I’ve been a passionate user of typing and mypy in my Python projects and am looking to delve deeper into the behind-the-scenes mechanics. While I haven’t delved into the source code of any Python type checker yet, I have experience with type checking algorithms in Haskell and ML. I’ve also contributed to a few open-source Python projects and am interested in understanding the low-level details of type checkers in Python.

My main objective is to understand the bridge between the Python Enhancement Proposals (PEPs) related to typing and the actual implementation in type checkers like mypy. While the PEPs and discussions provide a high-level overview, I’m keen on any resources that offer a deeper dive – be it code walkthroughs, tutorials, or any other form of documentation.

For instance, I’m curious about how type checkers manage and implement type rules. Is there some kind of meta language defined for this, or is it primarily procedural Python code? By “meta language”, I mean a domain-specific language or structure used to define type rules and logic. (I’m sure that would be easily figured out by looking into the source, but I think it was useful in prompting this question.)

Additionally, are there blogs or individuals in the Python community that focus specifically on typing internals that I should follow, apart from the Mypy blog?

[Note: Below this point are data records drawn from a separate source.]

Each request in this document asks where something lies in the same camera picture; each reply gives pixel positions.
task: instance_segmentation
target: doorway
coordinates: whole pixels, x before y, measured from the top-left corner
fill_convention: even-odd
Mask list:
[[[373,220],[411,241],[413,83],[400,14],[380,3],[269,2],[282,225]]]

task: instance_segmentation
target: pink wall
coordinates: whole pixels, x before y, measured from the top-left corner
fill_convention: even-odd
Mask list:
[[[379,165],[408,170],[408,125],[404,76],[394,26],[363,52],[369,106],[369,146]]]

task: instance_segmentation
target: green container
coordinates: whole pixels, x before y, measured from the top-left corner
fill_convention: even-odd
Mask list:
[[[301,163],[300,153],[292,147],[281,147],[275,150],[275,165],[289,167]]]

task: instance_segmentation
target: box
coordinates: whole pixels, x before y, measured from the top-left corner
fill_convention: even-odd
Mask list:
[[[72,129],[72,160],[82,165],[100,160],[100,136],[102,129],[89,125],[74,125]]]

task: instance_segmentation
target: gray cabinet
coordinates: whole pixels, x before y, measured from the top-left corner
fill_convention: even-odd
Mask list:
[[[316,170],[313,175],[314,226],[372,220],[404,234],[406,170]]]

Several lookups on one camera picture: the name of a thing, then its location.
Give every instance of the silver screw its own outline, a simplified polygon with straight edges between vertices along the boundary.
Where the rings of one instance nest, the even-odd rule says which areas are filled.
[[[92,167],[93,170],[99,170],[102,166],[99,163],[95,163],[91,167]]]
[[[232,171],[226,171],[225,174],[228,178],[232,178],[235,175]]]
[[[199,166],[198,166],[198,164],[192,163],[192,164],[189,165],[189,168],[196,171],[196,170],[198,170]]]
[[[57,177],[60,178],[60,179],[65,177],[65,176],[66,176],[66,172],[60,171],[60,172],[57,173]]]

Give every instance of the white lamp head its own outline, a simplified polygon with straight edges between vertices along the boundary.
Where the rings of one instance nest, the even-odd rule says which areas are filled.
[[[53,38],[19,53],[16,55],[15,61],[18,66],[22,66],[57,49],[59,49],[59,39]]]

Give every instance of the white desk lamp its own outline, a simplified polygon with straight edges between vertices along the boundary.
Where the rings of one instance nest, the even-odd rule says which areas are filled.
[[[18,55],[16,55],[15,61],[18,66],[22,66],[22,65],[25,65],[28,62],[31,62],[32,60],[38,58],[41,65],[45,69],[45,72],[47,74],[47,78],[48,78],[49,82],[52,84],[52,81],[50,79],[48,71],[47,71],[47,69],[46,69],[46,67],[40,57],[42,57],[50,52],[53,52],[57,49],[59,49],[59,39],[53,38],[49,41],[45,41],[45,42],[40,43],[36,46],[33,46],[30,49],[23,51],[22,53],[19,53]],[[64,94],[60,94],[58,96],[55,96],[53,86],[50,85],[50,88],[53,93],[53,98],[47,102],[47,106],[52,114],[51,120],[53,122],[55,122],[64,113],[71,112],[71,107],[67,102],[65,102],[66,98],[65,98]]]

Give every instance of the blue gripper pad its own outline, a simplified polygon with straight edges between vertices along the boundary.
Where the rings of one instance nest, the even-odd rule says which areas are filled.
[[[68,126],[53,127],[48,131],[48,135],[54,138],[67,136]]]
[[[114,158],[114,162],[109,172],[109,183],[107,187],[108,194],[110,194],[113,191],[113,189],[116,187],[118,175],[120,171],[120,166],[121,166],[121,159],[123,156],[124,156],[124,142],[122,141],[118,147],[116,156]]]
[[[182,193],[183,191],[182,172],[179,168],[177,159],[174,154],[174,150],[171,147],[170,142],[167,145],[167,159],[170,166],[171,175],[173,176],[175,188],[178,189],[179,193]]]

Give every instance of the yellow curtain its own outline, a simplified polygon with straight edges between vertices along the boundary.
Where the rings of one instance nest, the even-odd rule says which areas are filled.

It may well be that the best way to approach this is to just start reading the code of some type checker. As a user, I’m familiar with mypy. Is that a good place to start? Also, and I realize this probably depends on which checker I’m looking into, is there some friendly community where I could as a newcomer to the internals ask questions once I’ve done my best to understand the code?

Thank you in advance for any guidance or resources you can share!

Thanks for your interest! In general, I don’t think there are in-depth resources of the kind you are asking for. I’ll try to answer your specific question and link to a few resources that exist.

As far as I know, no type checker uses a “meta language” of the kind you outline. Typing rules are simply implemented in code, and every new type system feature that extends the language requires some new code in the type checker.

I am not aware of any blogs dedicated to the internals of typing.

Mypy has a wiki (Home · python/mypy Wiki · GitHub) explaining some internals. Mypy is written in Python, but in my experience, the codebase isn’t always easy to make sense of.

Pyright is another popular type checker. It has some documentation of its internals (https://github.com/microsoft/pyright/blob/main/docs/internals.md), but it is written in TypeScript.

The best place to ask questions about internals of Python typing right now may be the #type-hinting channel on the Python Discord (Python).

1 Like

Different type checkers use different approaches because they’re supporting different needs:

  • mypy was the first PEP 484 typechecker and is best at bulk typechecking entire directories.
  • pyre is another typechecker for bulk typechecking with a special focus on speed, because it was needed to typecheck very large company-internal Python projects.
  • pyright powers in-IDE typechecking for VS Code and therefore specializes in incremental typechecking, because typechecking has to happen frequently on files the user is actively typing in.
  • pytype uses a fairly different type inference strategy than all the other typecheckers I mentioned. It appears to be designed to work well on Python code with minimal explicit type annotations. (I have the least experience with this typechecker.)

So your answer would be on a per typechecker basis.

Yeah I think starting to read the source code of a typechecker you’re already familiar with as a user is a good place to start.

In the case of mypy specifically - which I’m most familar with - it’s worth checking out the mypy wiki on GitHub as a starting point.